• _EXERCISE_
Please set down every line of the records below exactly, without the pictures.
▼
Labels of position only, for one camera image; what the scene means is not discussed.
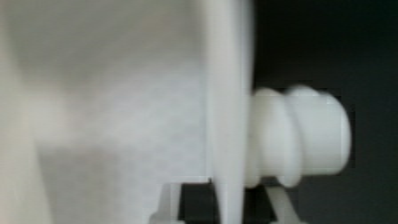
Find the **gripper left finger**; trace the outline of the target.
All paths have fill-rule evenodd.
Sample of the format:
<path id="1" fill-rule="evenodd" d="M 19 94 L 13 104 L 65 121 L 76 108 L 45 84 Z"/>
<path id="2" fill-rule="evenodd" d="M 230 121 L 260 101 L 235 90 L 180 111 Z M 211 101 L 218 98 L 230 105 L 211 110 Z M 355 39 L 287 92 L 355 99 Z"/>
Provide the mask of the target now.
<path id="1" fill-rule="evenodd" d="M 219 224 L 211 182 L 163 185 L 154 224 Z"/>

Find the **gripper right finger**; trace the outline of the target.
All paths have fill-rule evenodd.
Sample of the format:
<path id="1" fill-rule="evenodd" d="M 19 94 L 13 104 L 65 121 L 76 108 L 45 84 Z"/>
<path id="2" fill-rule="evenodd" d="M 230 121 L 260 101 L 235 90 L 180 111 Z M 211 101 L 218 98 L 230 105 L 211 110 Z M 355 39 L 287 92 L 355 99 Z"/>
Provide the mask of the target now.
<path id="1" fill-rule="evenodd" d="M 244 224 L 305 224 L 282 187 L 244 189 Z"/>
▲
• _RESPONSE TO THE TASK_
Labels of position only, for one camera image; what the scene means is not discussed.
Find the **gripper left finger**; trace the outline of the target.
All paths have fill-rule evenodd.
Sample of the format:
<path id="1" fill-rule="evenodd" d="M 19 94 L 13 104 L 65 121 L 76 108 L 45 84 Z"/>
<path id="2" fill-rule="evenodd" d="M 230 121 L 260 101 L 235 90 L 180 111 Z M 211 101 L 218 98 L 230 105 L 211 110 Z M 355 39 L 287 92 L 355 99 Z"/>
Provide the mask of the target now.
<path id="1" fill-rule="evenodd" d="M 219 224 L 211 182 L 163 185 L 154 224 Z"/>

Find the **gripper right finger**; trace the outline of the target.
All paths have fill-rule evenodd.
Sample of the format:
<path id="1" fill-rule="evenodd" d="M 19 94 L 13 104 L 65 121 L 76 108 L 45 84 Z"/>
<path id="2" fill-rule="evenodd" d="M 230 121 L 260 101 L 235 90 L 180 111 Z M 211 101 L 218 98 L 230 105 L 211 110 Z M 355 39 L 287 92 L 355 99 Z"/>
Provide the mask of the target now.
<path id="1" fill-rule="evenodd" d="M 244 224 L 305 224 L 282 187 L 244 189 Z"/>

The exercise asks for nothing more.